Can it auto stretch?

         

nate4cfdev

6:52 pm on Jun 15, 2007 (gmt 0)

10+ Year Member



I'd like my background image to scretch taller if content is longer than usual. Is there a way to do this?

justgowithit

7:44 pm on Jun 15, 2007 (gmt 0)

10+ Year Member



It can be done with multiple divs by chopping the image. This will cause unnecessary bloat though. What is the image.... a gradient, a box, etc.?

Robin_reala

8:31 pm on Jun 15, 2007 (gmt 0)

WebmasterWorld Senior Member 10+ Year Member



There's no way currently in the specs to do this. You can do it in IE using the proprietary AlphaImageLoader (which I believe works even if your image doesn't have an alpha channel).
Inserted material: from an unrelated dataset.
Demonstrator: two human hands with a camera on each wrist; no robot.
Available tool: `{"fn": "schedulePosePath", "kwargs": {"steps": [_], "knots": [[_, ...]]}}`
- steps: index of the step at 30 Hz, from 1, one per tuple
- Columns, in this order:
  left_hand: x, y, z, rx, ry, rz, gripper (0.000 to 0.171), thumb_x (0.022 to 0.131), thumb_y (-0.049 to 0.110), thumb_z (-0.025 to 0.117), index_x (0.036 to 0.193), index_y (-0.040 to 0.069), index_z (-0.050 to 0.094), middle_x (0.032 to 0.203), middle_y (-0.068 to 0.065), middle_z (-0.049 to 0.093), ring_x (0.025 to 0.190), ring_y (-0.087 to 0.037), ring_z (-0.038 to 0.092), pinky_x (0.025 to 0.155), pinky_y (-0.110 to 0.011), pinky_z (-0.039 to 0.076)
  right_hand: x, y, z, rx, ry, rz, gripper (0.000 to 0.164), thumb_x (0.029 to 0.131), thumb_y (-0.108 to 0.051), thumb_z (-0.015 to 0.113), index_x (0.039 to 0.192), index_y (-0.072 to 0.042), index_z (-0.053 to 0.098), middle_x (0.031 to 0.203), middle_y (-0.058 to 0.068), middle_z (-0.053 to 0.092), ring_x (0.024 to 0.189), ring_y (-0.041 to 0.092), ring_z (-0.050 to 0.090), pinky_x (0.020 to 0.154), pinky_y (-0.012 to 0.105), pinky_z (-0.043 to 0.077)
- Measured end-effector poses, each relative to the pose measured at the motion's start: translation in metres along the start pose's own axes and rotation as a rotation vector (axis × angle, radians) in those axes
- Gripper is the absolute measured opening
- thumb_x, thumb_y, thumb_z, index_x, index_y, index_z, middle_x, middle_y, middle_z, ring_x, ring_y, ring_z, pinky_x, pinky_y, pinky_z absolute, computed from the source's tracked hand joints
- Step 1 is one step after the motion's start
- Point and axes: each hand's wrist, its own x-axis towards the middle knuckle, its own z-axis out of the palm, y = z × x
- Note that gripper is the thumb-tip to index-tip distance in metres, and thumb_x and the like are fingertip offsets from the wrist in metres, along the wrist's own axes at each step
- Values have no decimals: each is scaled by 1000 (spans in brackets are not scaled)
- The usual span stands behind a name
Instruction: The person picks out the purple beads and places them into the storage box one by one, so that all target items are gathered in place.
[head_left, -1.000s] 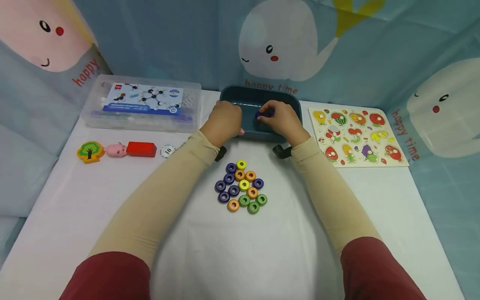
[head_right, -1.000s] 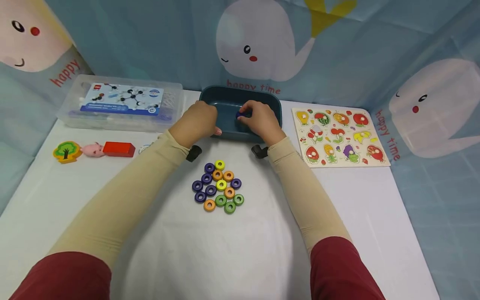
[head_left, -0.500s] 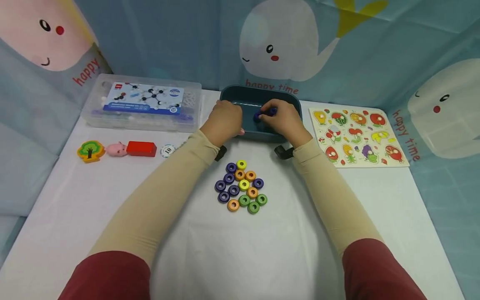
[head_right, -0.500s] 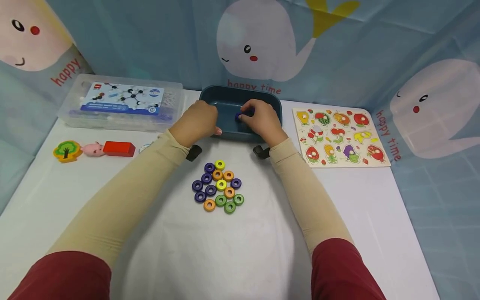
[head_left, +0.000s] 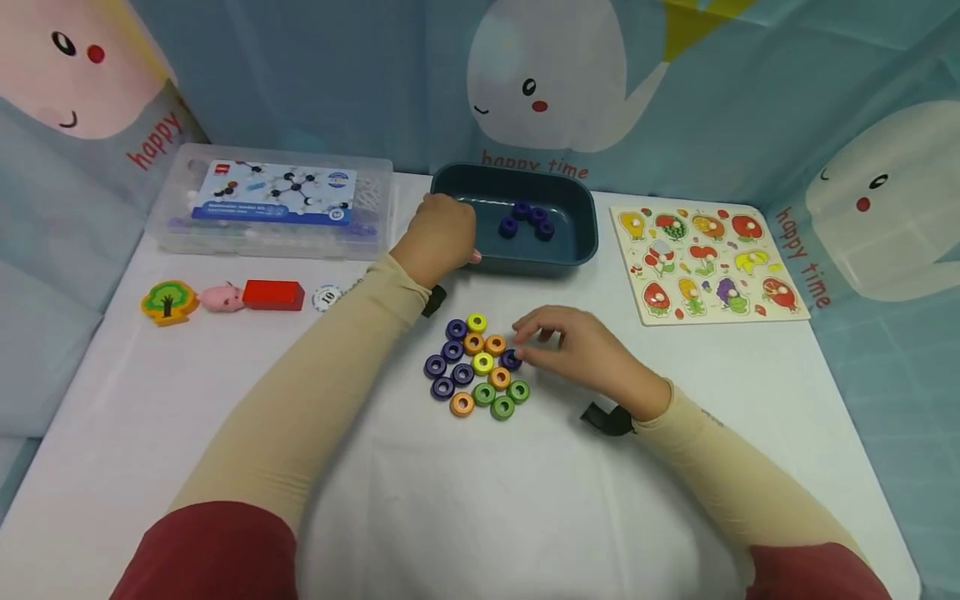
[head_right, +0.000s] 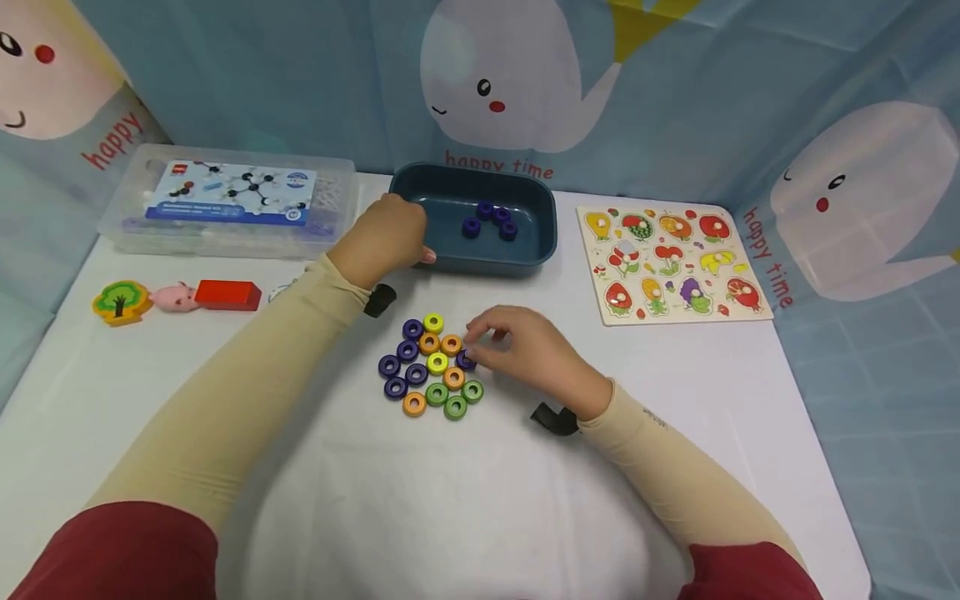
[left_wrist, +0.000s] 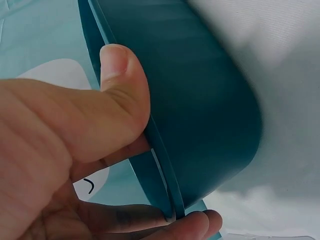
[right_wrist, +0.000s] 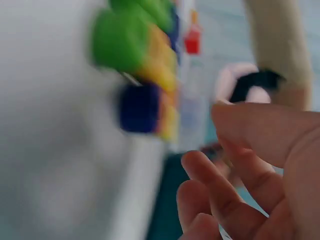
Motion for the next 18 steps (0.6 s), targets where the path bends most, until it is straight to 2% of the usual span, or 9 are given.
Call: {"fn": "schedulePosePath", "kwargs": {"steps": [3,7,14,18], "knots": [[1,0,0,-6,-4,2,64,94,50,65,129,-4,64,133,-22,64,129,-43,55,117,-51,38,-5,7,16,-24,-79,2,9,88,-22,78,95,-24,74,113,-10,72,100,9,62,86,36,52],[2,0,0,-15,-6,4,64,95,49,65,130,-4,63,133,-21,64,130,-43,54,117,-50,37,-5,11,24,-56,-89,21,10,87,-21,78,94,-25,72,106,-14,70,96,11,59,89,33,50],[-2,-1,-1,-23,-15,-8,61,95,48,65,127,-3,65,132,-21,65,131,-44,53,117,-50,38,-4,10,28,-84,-84,38,11,88,-25,78,97,-27,72,102,-14,69,90,13,60,81,31,50],[-3,0,-1,-27,20,12,58,94,48,67,122,-3,68,126,-20,68,126,-43,57,117,-51,38,-2,4,16,-115,-76,46,11,87,-28,79,96,-28,72,99,-16,70,88,11,60,81,31,50]]}}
You're probably best off just tiling the image though, or fading it out to a solid colour which you can then set as the background.

Xapti

3:36 am on Jun 17, 2007 (gmt 0)

WebmasterWorld Senior Member 10+ Year Member



Stretched backgrounds can look lousy, particularly if it's stretched too much (which doesn't take much to achieve). Something like this could be done with javascript, but it wouldn't be an actual background image, it'd be image absolutely positioned behind the content. This is not proper web design though, and I wouldn't recommend it. It would also require javascript, something I also wouldn't recommend.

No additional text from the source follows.